PROBLEM DESCRIPTION =
Where a line in the records below includes "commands", pull that line out.

[Saved data entries]
== Segment start ==
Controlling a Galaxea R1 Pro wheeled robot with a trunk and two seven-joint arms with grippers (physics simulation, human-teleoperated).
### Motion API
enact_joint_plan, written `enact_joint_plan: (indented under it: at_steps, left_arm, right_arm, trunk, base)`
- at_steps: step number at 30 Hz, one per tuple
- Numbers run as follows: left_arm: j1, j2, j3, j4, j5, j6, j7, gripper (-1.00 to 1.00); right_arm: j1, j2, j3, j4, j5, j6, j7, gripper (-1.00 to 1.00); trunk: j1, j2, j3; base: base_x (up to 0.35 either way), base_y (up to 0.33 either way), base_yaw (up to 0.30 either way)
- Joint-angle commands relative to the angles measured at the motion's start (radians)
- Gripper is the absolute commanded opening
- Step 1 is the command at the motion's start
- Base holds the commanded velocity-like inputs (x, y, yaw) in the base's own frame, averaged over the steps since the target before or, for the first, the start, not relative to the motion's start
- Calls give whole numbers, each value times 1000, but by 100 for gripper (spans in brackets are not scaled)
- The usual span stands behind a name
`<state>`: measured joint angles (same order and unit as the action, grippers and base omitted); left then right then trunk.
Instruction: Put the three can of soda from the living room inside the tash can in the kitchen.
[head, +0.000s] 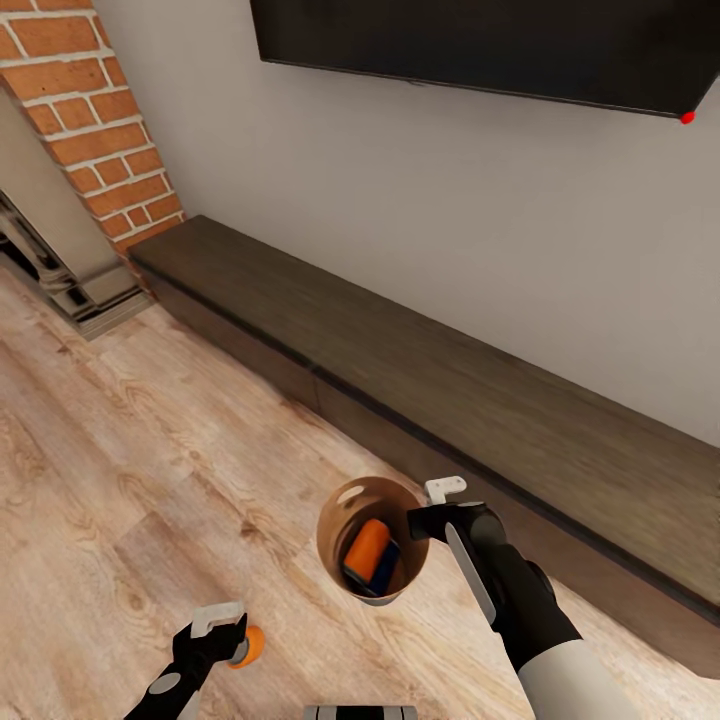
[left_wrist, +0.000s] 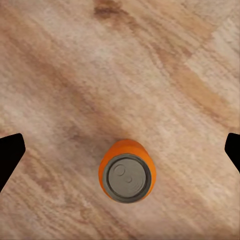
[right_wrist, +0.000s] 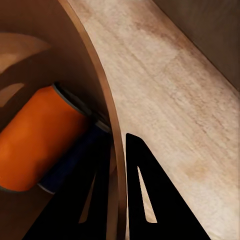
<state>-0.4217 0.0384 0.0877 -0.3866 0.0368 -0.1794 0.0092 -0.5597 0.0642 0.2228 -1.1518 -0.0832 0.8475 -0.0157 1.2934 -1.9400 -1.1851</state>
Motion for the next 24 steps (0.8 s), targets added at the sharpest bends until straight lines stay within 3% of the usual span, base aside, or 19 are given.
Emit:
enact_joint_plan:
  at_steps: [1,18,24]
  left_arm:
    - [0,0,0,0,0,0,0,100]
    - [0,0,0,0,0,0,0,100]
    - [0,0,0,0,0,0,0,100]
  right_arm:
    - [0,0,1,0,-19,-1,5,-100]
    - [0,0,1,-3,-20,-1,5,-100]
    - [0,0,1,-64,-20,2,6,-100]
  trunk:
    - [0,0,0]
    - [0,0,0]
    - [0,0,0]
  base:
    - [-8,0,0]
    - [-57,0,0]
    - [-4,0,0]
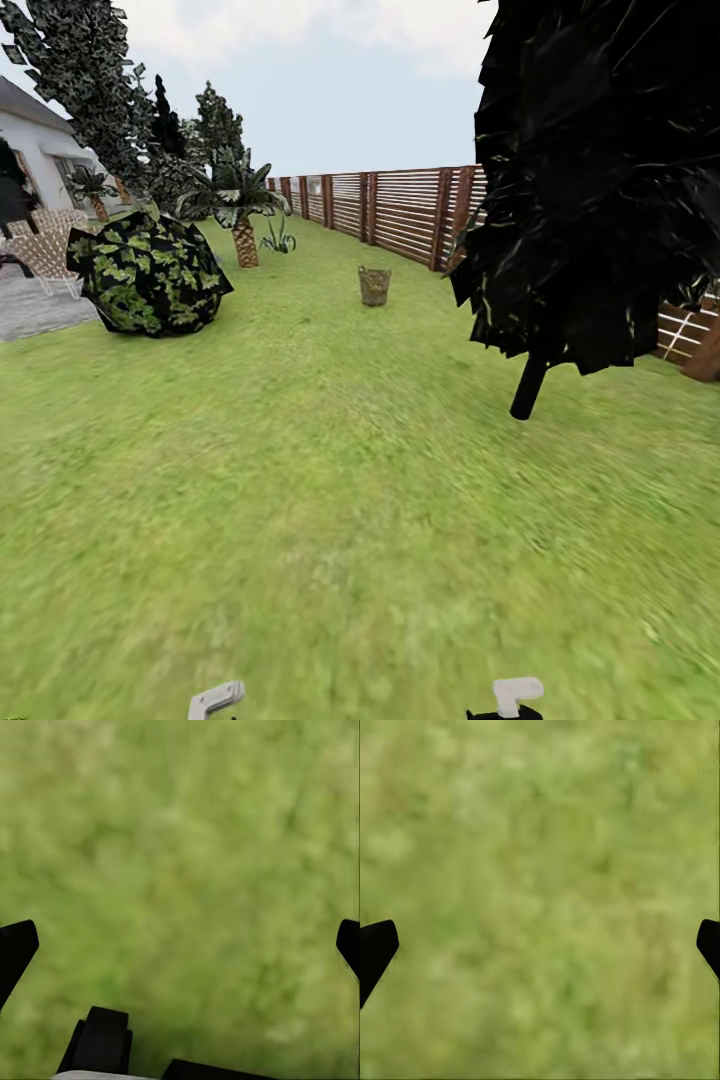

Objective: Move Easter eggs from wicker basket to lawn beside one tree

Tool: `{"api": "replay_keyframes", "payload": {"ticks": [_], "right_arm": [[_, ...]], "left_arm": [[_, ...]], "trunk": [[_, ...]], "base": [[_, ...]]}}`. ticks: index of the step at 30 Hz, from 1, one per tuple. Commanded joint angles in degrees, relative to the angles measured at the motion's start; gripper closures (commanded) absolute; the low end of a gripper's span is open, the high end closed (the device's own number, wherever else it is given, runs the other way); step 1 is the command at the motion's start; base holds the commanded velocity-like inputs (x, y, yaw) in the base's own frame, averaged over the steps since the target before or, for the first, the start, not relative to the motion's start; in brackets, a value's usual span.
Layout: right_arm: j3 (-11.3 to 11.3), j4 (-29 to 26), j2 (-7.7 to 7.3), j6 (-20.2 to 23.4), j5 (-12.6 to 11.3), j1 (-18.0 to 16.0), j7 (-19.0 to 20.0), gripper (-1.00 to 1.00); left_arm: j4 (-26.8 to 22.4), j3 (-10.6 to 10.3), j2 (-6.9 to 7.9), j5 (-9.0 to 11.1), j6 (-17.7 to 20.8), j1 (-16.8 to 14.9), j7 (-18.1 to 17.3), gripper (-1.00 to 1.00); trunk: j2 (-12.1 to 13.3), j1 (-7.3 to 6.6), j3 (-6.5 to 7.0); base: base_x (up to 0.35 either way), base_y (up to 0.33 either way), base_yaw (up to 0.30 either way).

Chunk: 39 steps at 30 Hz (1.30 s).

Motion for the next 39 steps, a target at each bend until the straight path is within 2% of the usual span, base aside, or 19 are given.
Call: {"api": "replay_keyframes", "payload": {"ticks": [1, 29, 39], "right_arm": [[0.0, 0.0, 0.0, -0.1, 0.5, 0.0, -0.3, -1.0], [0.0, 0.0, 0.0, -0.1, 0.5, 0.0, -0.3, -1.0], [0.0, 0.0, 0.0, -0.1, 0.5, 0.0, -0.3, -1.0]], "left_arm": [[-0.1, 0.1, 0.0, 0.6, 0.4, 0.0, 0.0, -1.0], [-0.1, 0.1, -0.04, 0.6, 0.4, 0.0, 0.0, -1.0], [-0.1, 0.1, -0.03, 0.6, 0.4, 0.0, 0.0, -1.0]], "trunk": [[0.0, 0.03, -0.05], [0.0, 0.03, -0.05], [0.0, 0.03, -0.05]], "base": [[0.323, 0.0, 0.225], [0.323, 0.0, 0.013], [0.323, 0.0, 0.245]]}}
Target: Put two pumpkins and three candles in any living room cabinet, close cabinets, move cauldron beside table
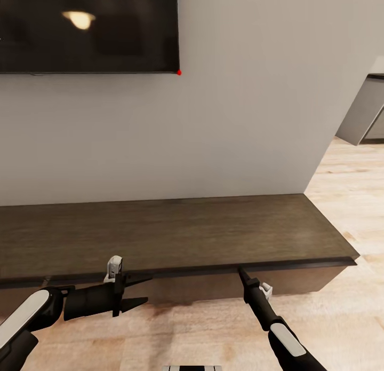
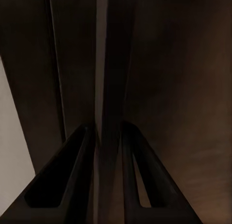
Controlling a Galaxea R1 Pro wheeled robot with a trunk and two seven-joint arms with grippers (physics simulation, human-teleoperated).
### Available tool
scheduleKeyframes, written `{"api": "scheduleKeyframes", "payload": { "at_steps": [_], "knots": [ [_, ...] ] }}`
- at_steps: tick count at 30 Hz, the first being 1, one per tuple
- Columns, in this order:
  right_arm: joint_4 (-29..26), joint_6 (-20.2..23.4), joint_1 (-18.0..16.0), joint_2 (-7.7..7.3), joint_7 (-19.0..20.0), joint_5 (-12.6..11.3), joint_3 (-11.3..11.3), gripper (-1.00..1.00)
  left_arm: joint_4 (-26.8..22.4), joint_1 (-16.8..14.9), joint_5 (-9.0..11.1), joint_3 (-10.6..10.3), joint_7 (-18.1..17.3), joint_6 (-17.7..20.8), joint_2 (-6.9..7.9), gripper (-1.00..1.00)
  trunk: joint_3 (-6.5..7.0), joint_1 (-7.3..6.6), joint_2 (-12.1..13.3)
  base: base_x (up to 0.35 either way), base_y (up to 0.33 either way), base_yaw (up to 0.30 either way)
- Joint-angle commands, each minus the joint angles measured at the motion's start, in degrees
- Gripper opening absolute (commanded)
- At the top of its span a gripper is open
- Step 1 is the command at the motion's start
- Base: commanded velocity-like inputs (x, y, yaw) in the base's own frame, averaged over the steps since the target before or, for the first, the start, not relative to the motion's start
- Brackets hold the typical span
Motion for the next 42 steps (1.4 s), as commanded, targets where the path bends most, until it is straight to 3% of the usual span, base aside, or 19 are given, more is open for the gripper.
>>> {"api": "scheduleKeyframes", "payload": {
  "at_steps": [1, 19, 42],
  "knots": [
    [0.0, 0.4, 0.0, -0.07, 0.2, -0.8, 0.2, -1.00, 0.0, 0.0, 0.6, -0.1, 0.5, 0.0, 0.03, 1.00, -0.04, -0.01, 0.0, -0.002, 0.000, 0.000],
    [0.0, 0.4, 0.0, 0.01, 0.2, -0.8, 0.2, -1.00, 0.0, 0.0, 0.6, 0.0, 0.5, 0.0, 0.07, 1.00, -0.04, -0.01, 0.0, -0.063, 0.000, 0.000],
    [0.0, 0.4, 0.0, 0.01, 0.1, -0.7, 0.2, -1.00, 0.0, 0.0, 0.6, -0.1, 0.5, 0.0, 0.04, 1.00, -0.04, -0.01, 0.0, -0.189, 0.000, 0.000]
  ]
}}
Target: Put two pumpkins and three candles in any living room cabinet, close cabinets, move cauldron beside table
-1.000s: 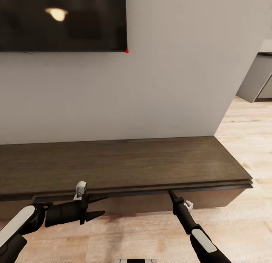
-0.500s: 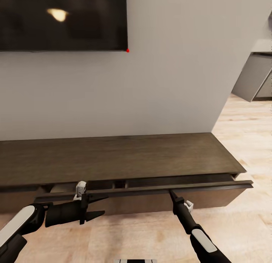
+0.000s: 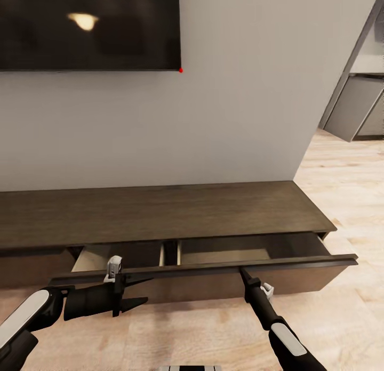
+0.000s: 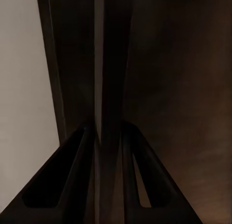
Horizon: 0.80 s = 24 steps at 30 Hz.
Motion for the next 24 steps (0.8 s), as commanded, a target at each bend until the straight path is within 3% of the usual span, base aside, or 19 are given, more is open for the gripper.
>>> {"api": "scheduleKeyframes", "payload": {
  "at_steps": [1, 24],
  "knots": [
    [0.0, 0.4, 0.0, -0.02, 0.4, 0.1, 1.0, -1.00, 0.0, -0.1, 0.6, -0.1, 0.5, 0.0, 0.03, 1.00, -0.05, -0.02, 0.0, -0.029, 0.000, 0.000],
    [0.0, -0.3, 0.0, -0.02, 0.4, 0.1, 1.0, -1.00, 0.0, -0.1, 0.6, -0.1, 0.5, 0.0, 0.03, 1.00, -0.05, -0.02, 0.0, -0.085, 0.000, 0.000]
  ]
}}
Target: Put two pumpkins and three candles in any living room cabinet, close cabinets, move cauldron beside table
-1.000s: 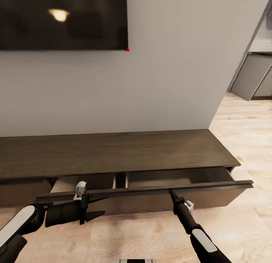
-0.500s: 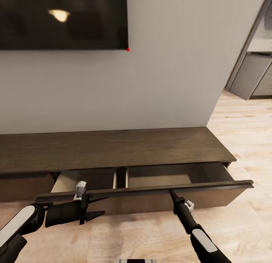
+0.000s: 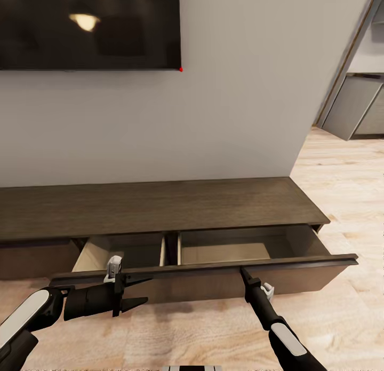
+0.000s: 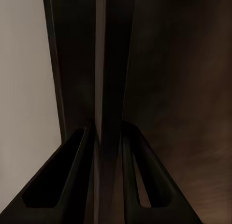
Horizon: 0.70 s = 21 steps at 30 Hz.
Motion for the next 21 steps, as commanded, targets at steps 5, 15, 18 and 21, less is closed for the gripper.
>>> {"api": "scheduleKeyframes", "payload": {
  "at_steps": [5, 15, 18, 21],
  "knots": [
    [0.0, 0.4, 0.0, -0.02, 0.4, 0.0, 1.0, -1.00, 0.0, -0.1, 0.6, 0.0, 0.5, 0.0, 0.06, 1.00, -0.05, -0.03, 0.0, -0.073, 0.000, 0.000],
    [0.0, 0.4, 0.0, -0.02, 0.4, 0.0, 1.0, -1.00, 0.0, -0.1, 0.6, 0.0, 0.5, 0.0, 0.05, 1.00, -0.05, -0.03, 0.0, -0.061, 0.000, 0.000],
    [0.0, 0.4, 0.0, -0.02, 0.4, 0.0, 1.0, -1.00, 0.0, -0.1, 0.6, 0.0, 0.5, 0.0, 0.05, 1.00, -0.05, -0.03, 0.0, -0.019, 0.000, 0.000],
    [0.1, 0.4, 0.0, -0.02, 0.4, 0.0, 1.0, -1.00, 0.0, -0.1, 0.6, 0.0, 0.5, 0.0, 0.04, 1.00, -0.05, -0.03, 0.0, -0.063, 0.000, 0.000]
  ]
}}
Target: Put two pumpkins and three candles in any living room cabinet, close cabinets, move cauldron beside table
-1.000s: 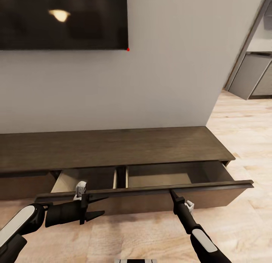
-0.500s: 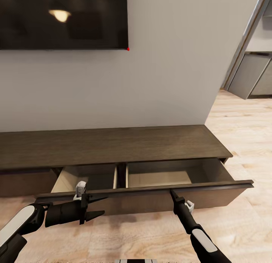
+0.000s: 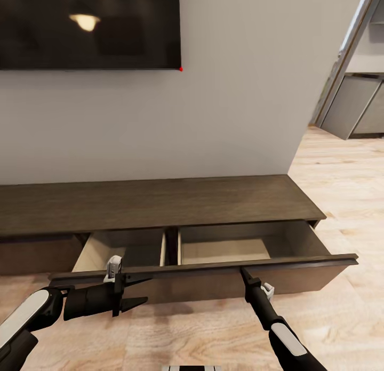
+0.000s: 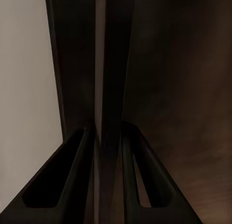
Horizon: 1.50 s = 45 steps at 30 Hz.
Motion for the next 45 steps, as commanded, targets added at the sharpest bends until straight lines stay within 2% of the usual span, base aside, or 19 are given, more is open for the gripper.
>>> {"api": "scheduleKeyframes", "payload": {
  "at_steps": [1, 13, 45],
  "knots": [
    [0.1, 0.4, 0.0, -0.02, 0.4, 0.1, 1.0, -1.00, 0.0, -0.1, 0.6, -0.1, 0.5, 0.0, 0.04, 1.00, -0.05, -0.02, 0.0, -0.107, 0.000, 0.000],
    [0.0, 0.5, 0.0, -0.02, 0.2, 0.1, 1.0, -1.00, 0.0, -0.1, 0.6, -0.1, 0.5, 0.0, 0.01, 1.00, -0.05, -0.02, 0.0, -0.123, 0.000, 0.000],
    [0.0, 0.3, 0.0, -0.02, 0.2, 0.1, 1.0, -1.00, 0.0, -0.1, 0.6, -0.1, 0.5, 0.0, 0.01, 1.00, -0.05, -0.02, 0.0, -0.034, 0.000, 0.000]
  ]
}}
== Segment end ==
EXERCISE ANSWER =
- Joint-angle commands relative to the angles measured at the motion's start (radians)
- Joint-angle commands, each minus the joint angles measured at the motion's start, in degrees

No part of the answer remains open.